What the task asks: Below are the records; repeat exactly their lines between the line holding "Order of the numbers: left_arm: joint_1" and the line holding "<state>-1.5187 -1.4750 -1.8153", inclusive, skipping the pictures.

(Data records)
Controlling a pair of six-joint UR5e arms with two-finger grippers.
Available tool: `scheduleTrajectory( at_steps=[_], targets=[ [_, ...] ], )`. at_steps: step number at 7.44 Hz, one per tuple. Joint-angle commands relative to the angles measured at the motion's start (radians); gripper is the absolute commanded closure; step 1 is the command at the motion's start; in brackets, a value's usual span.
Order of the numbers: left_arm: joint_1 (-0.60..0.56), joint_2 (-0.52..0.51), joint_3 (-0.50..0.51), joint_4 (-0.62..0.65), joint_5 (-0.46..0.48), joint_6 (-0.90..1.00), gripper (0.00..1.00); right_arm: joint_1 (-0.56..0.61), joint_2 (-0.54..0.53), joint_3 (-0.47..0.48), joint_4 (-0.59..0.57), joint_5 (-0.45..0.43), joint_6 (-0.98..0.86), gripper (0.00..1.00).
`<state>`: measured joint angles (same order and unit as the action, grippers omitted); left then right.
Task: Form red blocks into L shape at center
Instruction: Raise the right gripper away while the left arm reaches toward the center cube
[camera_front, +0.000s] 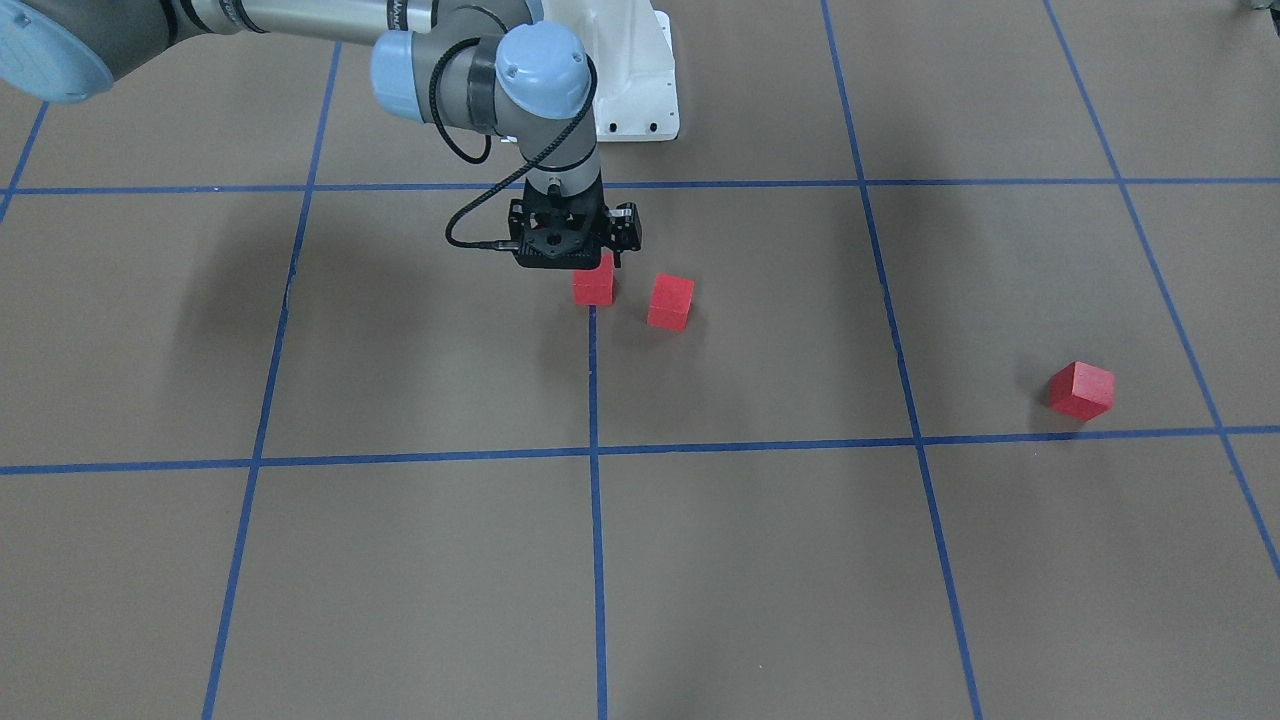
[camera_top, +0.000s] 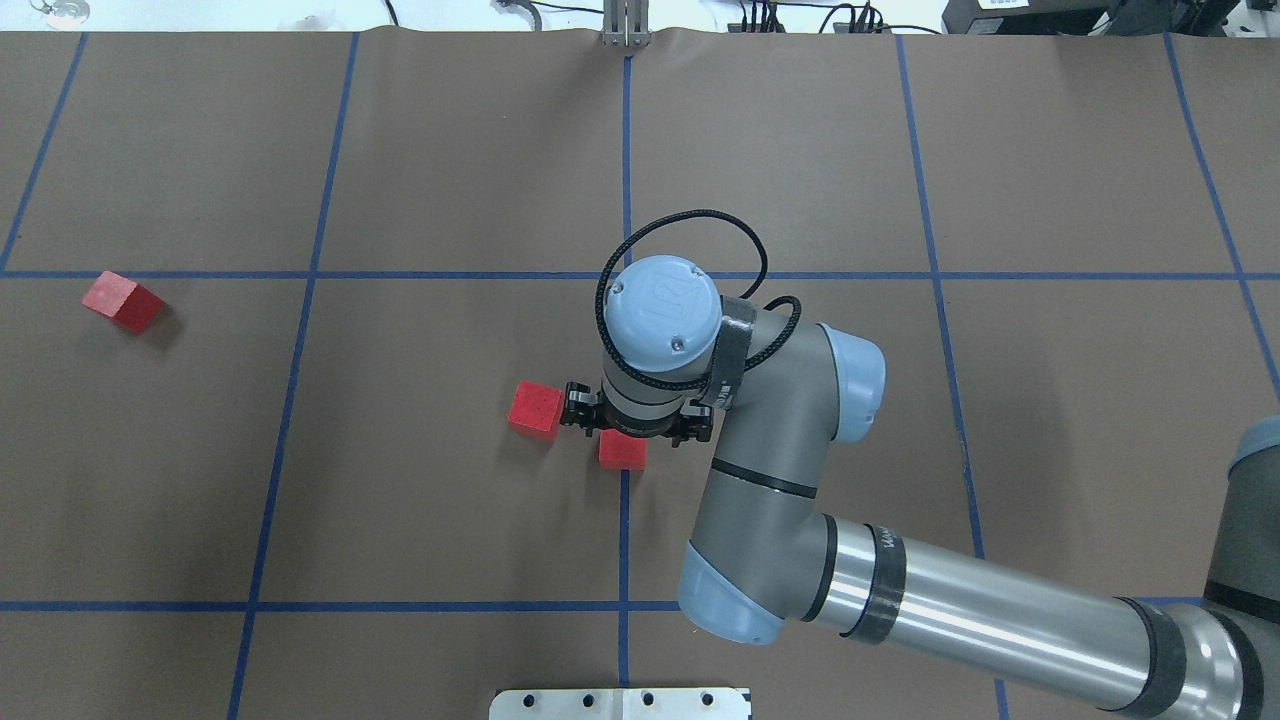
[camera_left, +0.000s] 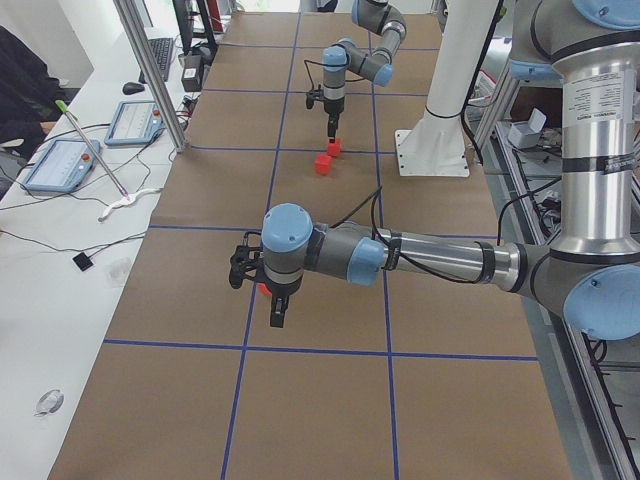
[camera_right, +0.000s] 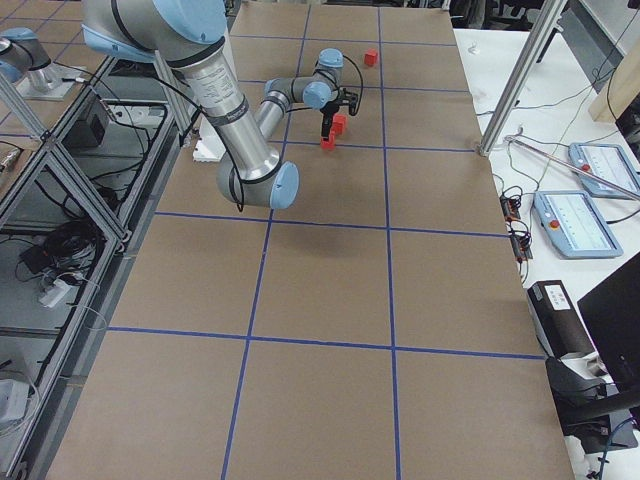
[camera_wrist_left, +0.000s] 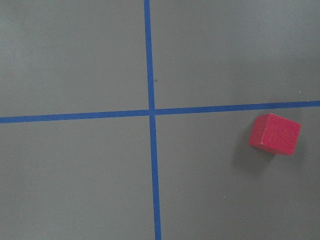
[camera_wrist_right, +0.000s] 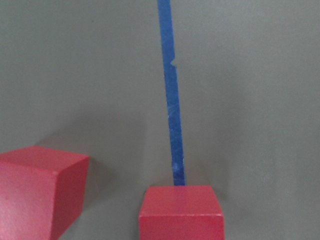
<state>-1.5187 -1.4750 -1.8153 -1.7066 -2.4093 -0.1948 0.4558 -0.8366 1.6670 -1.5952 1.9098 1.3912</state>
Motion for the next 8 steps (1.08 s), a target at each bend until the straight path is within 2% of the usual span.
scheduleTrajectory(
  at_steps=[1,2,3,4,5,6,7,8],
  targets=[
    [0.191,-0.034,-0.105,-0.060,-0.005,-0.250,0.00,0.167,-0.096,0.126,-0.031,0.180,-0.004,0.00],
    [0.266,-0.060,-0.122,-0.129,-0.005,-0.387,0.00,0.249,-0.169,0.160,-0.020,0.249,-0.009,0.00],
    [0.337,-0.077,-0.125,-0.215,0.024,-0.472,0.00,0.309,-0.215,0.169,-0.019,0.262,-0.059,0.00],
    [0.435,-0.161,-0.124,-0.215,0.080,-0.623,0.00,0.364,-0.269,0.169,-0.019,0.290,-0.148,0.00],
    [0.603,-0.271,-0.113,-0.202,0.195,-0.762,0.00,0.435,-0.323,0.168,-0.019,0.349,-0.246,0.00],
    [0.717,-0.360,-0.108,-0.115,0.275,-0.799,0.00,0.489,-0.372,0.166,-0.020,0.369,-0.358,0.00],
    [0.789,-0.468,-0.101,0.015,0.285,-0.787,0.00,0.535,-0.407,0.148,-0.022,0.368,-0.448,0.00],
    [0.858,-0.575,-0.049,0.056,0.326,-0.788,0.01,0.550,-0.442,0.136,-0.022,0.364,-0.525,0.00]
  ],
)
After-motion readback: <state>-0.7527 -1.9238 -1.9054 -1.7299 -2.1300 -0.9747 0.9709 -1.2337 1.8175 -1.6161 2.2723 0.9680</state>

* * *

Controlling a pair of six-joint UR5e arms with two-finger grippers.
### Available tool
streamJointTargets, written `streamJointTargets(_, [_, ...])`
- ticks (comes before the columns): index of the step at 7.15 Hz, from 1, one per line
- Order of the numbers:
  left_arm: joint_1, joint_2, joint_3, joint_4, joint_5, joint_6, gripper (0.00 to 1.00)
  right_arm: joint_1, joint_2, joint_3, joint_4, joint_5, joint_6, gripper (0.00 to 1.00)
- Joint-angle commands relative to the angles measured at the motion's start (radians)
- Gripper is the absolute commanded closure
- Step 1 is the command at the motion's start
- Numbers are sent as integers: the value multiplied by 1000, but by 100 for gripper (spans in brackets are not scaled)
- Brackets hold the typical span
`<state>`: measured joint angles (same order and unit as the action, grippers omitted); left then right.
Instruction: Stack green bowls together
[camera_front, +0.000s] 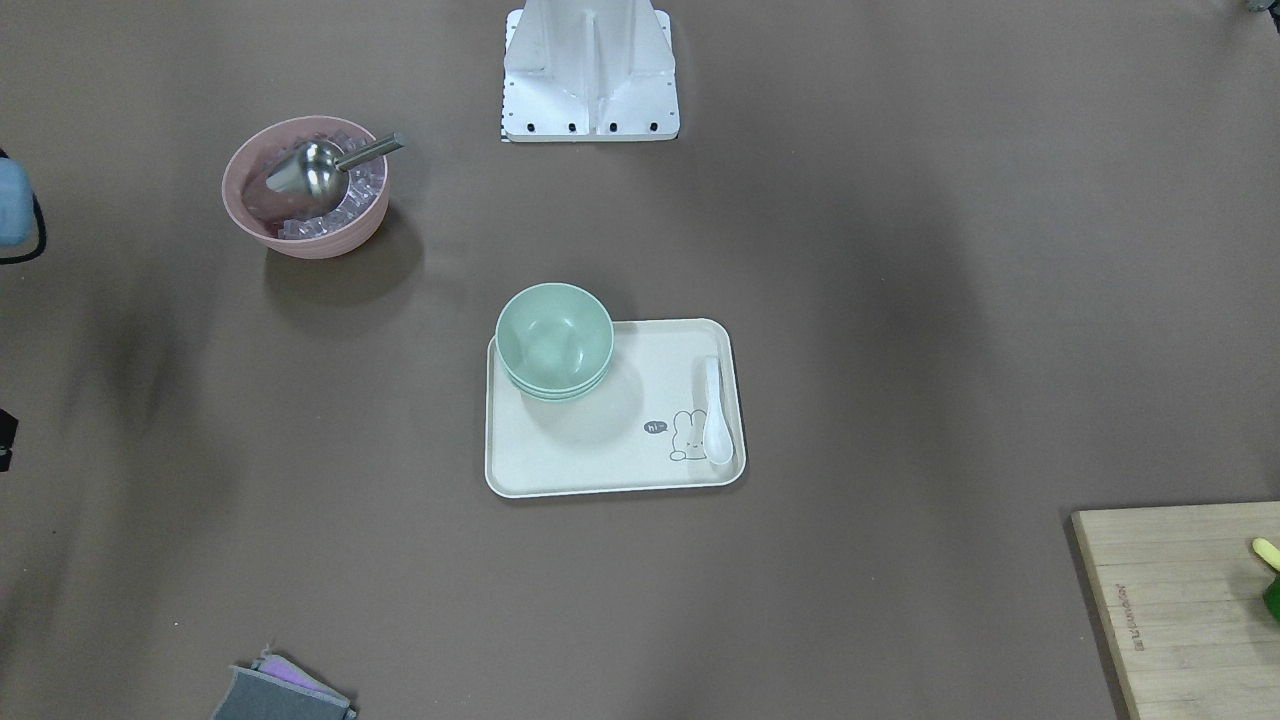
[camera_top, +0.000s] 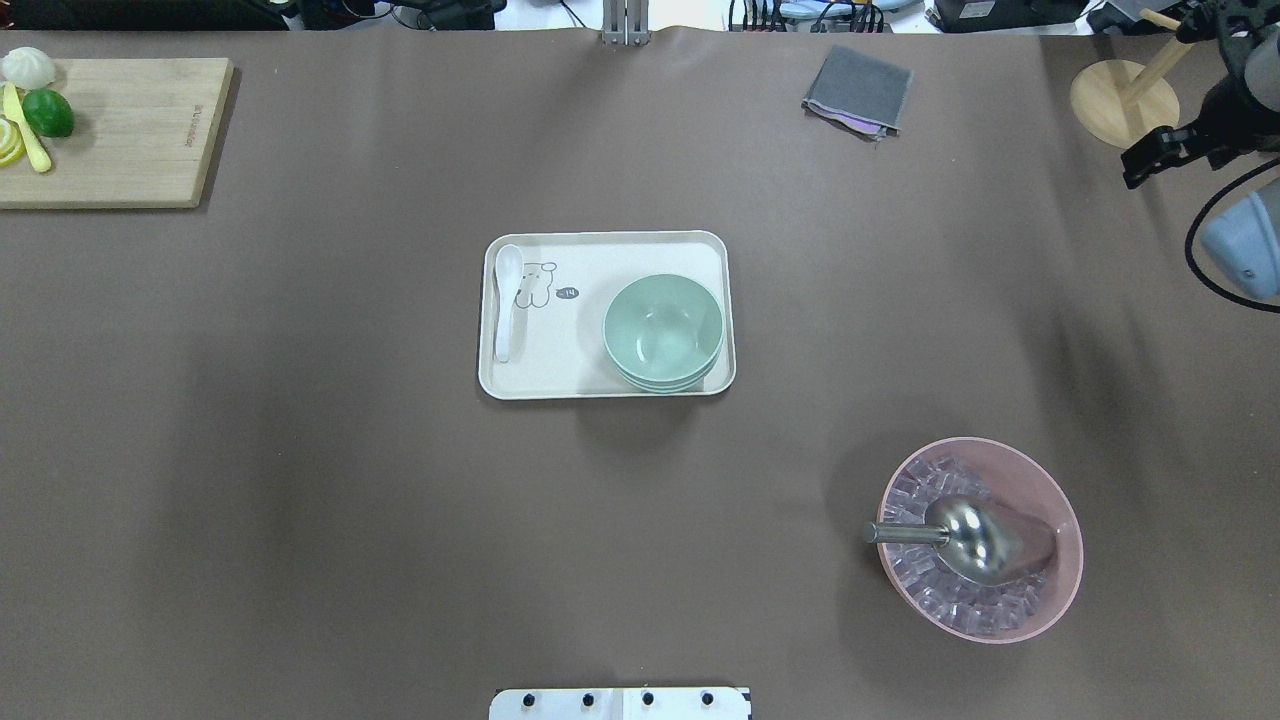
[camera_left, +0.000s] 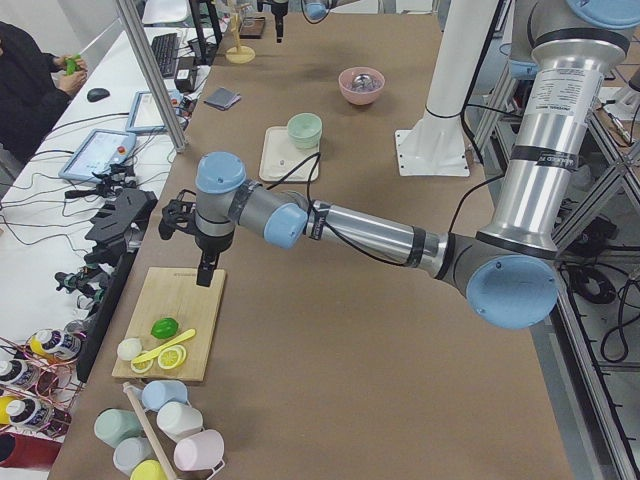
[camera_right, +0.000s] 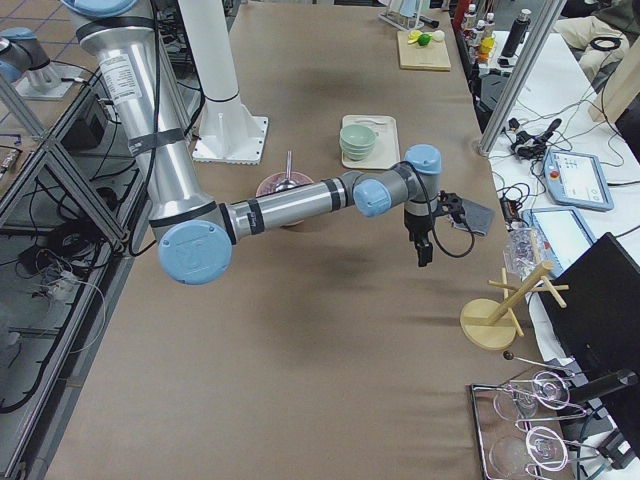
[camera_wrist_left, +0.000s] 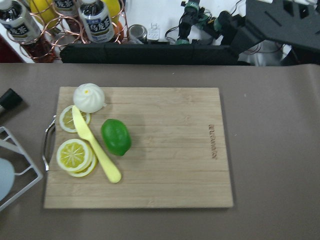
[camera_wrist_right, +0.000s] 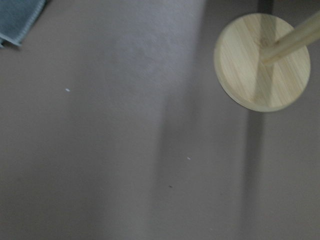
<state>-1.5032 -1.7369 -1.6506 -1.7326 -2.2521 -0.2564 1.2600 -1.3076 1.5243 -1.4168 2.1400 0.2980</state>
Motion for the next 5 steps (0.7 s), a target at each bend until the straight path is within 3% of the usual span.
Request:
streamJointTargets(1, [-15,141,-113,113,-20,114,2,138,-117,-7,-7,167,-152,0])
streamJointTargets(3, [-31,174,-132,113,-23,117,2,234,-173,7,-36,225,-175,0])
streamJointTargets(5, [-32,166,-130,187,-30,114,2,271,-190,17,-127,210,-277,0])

Task response:
Order of the numbers: left_arm: joint_1 (-0.60..0.56), joint_2 (-0.52..0.51), joint_3 (-0.50..0.51), joint_4 (-0.62..0.65), joint_5 (-0.46..0.48), joint_6 (-0.90..1.00), gripper (0.00..1.00); right_arm: joint_1 (-0.56..0.61), joint_2 (-0.54..0.53), joint_3 (-0.47..0.48), joint_4 (-0.59..0.57), joint_5 (-0.45..0.43), joint_6 (-0.98..0.86), gripper (0.00..1.00).
`<state>`: measured joint angles (same order and unit as the action, grippers omitted); left then right.
Task: Form red blocks into L shape at center
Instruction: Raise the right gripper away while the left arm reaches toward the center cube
[camera_front, +0.000s] 
[camera_top, +0.000s] 
[camera_left, +0.000s] 
[camera_right, +0.000s] 
[camera_wrist_left, +0.000s] 
[camera_wrist_right, +0.000s] 
<state>-1.5187 -1.4750 -1.8153 -1.7066 -2.4093 -0.1948 0.4558 -0.8366 1.6670 -1.5952 1.9098 1.3912</state>

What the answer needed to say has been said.